Örgütlü mücadeleye inandık, kazandık…
Adana’da Mar&Bit Konfeksiyon patronunun fabrikayı kapatarak işçilerin alacaklarını gasbetme girişimine karşı mücadele eden ve kazanan kadın işçilerden Nurten Yiğit yazdı.

Direnişe çıkan ve kazanan Mar&Bit işçisi kadınlardan biriyim. Hakkımızın hiçe sayılmak istenmesine karşı nasıl kazandığımızı, kimler sayesinde hakkımızı aldığımızı ve ne olursa olsun bize yalnız bırakmadıklarını gururla tekrar tekrar anlatmak istiyorum. Çünkü gerçekten bu duygu, bu sevinç çok başka bir şey ve bunların hepsinin birer kahramanları var. Hepsine tek tek ne kadar teşekkür etsem az. Asıl meselemize dönmeden önce, siz siz olun hiçbir şekilde size destek olanları yarı yolda bırakmayın derim.
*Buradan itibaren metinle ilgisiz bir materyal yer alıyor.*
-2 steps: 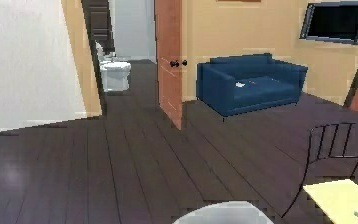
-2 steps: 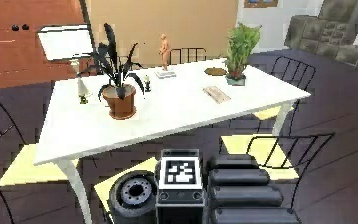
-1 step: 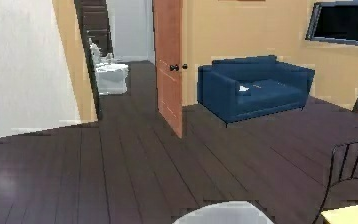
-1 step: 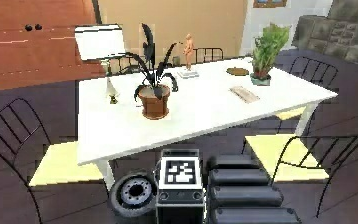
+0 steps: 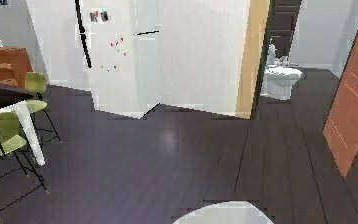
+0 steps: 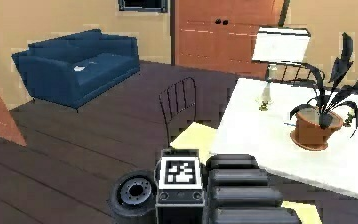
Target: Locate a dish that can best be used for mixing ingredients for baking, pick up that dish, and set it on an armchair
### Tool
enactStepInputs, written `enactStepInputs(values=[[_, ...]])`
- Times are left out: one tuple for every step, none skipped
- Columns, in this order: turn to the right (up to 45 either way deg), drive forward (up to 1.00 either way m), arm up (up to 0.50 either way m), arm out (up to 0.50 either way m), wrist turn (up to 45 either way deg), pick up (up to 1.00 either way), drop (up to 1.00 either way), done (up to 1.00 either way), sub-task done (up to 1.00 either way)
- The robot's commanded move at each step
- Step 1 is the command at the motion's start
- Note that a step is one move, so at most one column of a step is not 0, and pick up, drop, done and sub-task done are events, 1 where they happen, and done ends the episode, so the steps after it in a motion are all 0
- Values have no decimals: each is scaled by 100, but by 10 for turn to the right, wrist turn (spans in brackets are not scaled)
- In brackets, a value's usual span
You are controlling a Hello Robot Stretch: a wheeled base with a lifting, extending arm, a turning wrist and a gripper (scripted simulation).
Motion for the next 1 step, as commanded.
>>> enactStepInputs(values=[[-450,0,0,0,0,0,0,0,0]])
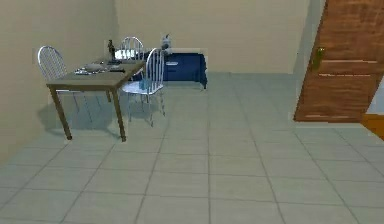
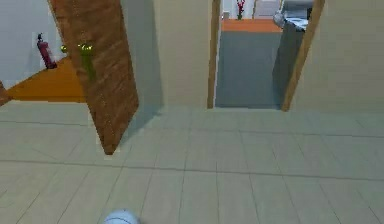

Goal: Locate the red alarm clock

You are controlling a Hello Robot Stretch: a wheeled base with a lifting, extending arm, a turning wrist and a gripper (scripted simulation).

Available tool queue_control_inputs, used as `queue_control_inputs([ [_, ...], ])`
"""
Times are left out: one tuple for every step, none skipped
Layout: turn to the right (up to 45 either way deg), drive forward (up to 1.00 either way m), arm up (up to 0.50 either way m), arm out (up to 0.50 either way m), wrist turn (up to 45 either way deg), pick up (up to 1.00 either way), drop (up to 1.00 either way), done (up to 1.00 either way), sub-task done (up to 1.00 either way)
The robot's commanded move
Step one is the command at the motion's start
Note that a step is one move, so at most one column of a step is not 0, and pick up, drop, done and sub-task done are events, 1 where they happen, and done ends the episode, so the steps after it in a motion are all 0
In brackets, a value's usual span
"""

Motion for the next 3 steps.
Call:
queue_control_inputs([
  [3.0, 0.00, 0.00, 0.00, 0.0, 0.00, 0.00, 0.00, 0.00],
  [0.0, 0.85, 0.00, 0.00, 0.0, 0.00, 0.00, 0.00, 0.00],
  [45.0, 0.00, 0.00, 0.00, 0.0, 0.00, 0.00, 0.00, 0.00],
])
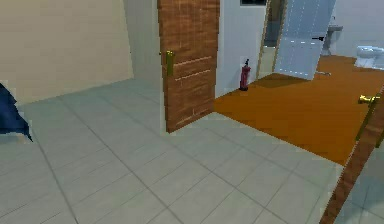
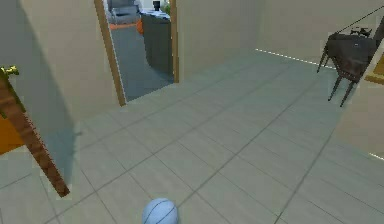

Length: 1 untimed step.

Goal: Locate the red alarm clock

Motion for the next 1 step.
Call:
queue_control_inputs([
  [18.0, 0.00, 0.00, 0.00, 0.0, 0.00, 0.00, 0.00, 0.00],
])
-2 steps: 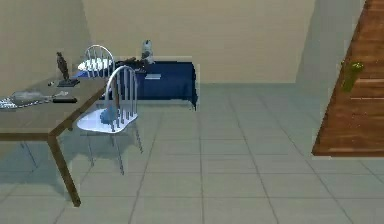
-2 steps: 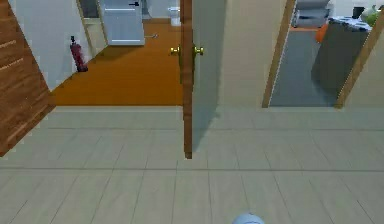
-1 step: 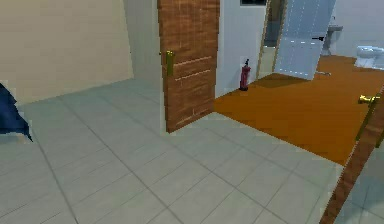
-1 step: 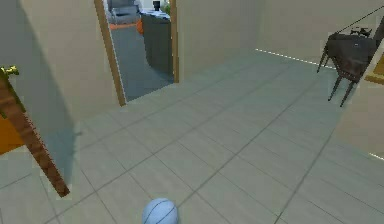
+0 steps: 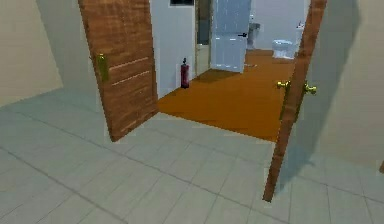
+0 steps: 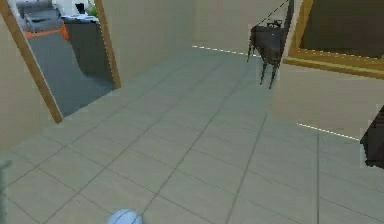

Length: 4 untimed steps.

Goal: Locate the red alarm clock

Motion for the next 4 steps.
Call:
queue_control_inputs([
  [3.0, 0.00, 0.00, 0.00, 0.0, 0.00, 0.00, 0.00, 0.00],
  [0.0, 0.40, 0.00, 0.00, 0.0, 0.00, 0.00, 0.00, 0.00],
  [-9.0, 0.00, 0.00, 0.00, 0.0, 0.00, 0.00, 0.00, 0.00],
  [0.0, 0.95, 0.00, 0.00, 0.0, 0.00, 0.00, 0.00, 0.00],
])
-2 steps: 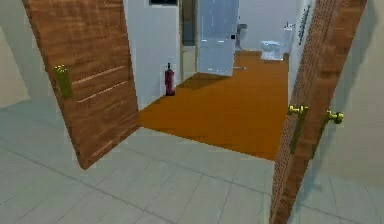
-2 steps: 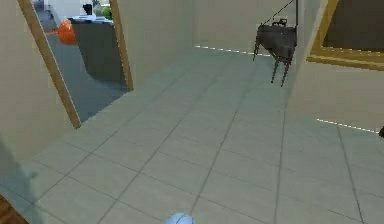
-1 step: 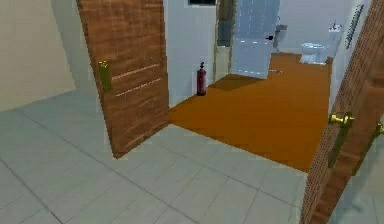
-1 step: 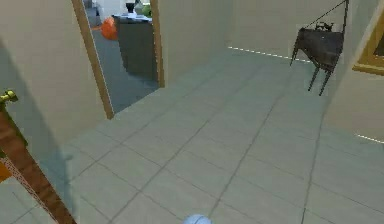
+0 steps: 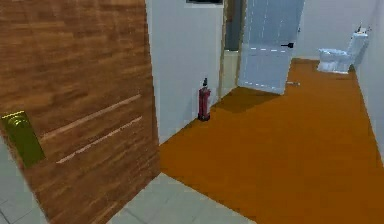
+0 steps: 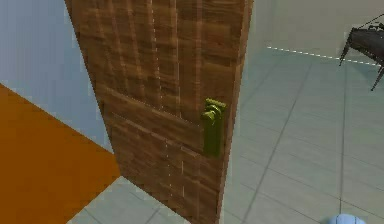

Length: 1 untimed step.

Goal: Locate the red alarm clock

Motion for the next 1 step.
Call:
queue_control_inputs([
  [15.0, 0.00, 0.00, 0.00, 0.0, 0.00, 0.00, 0.00, 0.00],
])
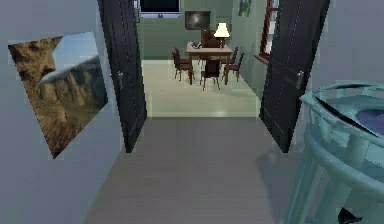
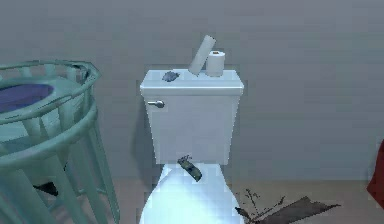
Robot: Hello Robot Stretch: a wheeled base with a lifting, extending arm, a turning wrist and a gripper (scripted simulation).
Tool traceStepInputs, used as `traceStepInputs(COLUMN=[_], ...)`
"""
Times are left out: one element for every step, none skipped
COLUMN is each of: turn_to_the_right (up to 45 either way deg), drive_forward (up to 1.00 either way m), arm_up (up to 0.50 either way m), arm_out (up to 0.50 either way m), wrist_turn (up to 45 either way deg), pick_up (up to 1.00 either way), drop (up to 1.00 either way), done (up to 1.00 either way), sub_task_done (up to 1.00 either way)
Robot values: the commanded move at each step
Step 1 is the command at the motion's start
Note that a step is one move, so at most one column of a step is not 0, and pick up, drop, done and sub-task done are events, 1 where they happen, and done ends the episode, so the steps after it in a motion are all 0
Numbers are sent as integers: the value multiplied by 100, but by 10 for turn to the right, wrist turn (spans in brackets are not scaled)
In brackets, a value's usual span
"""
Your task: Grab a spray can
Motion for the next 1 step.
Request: traceStepInputs(turn_to_the_right=[0], drive_forward=[0], arm_up=[50], arm_out=[0], wrist_turn=[0], pick_up=[0], drop=[0], done=[0], sub_task_done=[0])
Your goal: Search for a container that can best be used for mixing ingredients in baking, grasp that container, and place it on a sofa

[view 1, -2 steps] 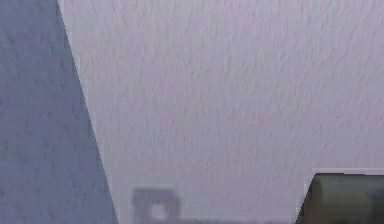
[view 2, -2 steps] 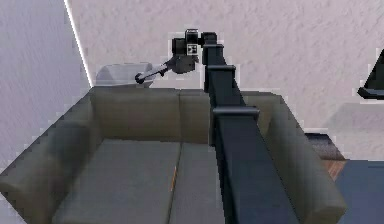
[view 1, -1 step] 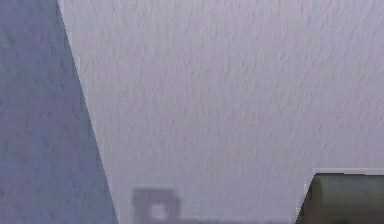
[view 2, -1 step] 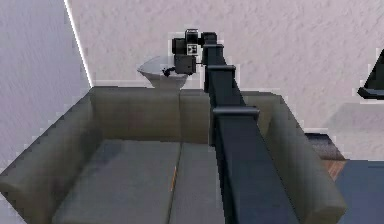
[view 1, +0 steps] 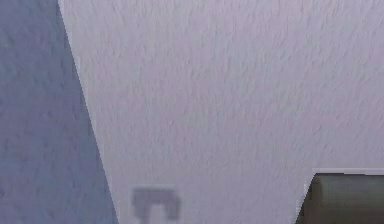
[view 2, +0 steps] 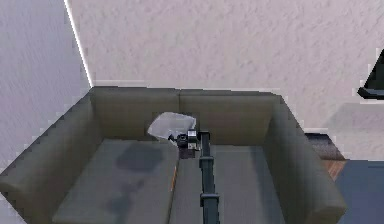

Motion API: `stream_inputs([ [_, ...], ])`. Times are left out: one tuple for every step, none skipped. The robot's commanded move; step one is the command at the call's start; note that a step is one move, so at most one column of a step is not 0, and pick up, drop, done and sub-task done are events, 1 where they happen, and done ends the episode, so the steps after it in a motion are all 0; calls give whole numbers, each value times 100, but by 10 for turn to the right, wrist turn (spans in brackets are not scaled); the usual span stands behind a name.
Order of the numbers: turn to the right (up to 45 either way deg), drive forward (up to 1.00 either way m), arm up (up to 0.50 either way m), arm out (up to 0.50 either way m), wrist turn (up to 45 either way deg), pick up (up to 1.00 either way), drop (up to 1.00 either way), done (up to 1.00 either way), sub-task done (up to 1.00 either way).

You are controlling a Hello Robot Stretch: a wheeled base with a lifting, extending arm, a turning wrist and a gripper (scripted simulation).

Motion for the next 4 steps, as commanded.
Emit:
stream_inputs([
  [0, 0, -32, 0, 0, 0, 0, 0, 0],
  [0, 0, 0, 0, 0, 0, 100, 0, 0],
  [0, 0, 10, 0, 0, 0, 0, 0, 0],
  [0, 0, 0, -8, 0, 0, 0, 0, 0],
])
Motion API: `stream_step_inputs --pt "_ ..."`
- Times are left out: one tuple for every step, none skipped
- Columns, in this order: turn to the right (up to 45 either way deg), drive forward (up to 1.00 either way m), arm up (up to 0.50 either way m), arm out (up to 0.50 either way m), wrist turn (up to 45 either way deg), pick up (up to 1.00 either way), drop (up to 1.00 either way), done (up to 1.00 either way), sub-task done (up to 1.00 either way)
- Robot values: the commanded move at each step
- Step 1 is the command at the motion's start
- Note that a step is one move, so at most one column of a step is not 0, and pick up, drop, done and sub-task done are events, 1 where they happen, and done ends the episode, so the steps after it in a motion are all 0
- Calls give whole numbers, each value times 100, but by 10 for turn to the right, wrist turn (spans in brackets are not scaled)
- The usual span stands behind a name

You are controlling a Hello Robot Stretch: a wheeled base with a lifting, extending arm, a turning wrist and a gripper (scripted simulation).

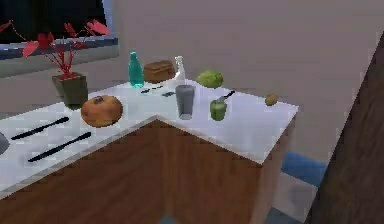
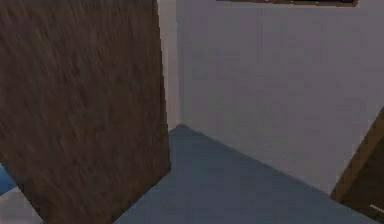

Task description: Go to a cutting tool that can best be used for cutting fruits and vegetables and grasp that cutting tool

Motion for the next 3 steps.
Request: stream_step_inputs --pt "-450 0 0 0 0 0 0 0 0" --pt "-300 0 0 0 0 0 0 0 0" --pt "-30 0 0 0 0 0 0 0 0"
Adana Yüreğir’de faaliyet yürüten Mar&Bit Konfeksiyonu’nda çalışırken 6 Şubat depreminden sonra iş başı yaptığımızda patronlar ani bir şekilde, “İş yerini kapatıyoruz ve artık iş yapamıyoruz” dedi. Tazminatlarımızı ve yıllık izin haklarımızı sorduğumuzda ise bize gülünç bir rakam teklif ettiler. Öyle gülünçtü ki sadece yıllık izin haklarımızın bile çok çok altında… “Bu tekliften başka teklif veremeyiz” diyerek üstüne üstlük bizleri tehdit ettiler. Vermiş oldukları rakamları kabul etmediğimiz takdirde buradan hiçbir şey alamayacağımızı söylediler, “Gerekirse iflas gösterir, burada bize ait ne varsa hepsini başka yere taşırız, isterseniz mahkemeye verin ama oradan da hiçbir sonuç alamayacaksınız” karşılığını verdiler. Bizler bütün tehditlerine ve gözdağlarına rağmen durmadık, haklarımızın neler olduğunun bilincindeydik, hakkımızı alma yolunda ilk etapta avukata başvurduk, bu başvuru sonucunda bizlere arabulucu yoluyla yine düşük bir ücret dayatıldı. Patronun vermiş olduğu teklifi kabul etmeyeceğimizi söyledik, daha sonra bazı arkadaşlarımızın aracılığıyla Birleşik Tekstil Dokuma ve Deri İşçileri Sendikası Birtek-Sen ile tanıştık. Bizlere her türlü desteği sunacaklarını söylediler, toplantılara katıldık, eylemler yaptık bunların sonucunda sesimizi duyurduk.

NASIL KAZANDIK?

Patronlar tekrar arabulucu yoluyla tekliflerini yükseltip yapmış olduğumuz eylemlere son vermemizi istediler, bizler tabii bu teklifi de kabul etmedik. Çünkü hakkımızın o kadar olmadığını biliyorduk ve kararlıydık, hakkımızı almadan durmayacaktık. Patronlar bizlerin durmayacağını anlayıp tek tek ulaşmaya çalıştı. Patronların ilk etapta tehditlerine inanıp korkan, zor durumda olan birçok arkadaşımız gülünç olan teklifi kabul etti. Altını çizerek şunu belirtmek istiyorum ki teklifi kabul eden arkadaşlarımız bilinçsiz değillerdi, fakat zor durumda kaldıkları için kabul ettiler, çünkü 6 Şubat depreminden sonra birçok iş yeri depremden dolayı uzun süre kapalıydı bu şekilde mağdur olmuşlardı. Ancak arkadaşlarımızın kimi daha sonra tekrar bize katıldı. Direnişin başında en önde olur bu süreçte patronla anlaşan arkadaşlarımız da oldu. Onlar sendikamızı karalarken, kendilerine inanmadığımızı dile getirdik. Bizler Sendika Başkanı Mehmet Türkmen, avukatlarımız Tugay Bek ve Sevil Aracı’ya inandık ve güvendik. Aynı şekilde onlar da bize inanıp güvendi. Kalmış olduğumuz yerde daha güçlü bir şekilde devam edeceğimizi belirttik, 26 Mart’ta eylem kararı aldık. 25 Mart’ta yönetim sendika avukatlarımızla iletişime geçti, işçilerin hakkı neyse verileceğini söylediler. Biz de kıdem, ihbar ve yıllık izin olmak üzere bütün haklarımızı istediğimizi söyledik, avukatlarımız büyük bir özveriyle bizim için çabaladı ve sonunda biz kazandık. Sonunda zafer bizimdi. Bu zaferi kazanmamıza vesile olan herkese çok teşekkür ederiz.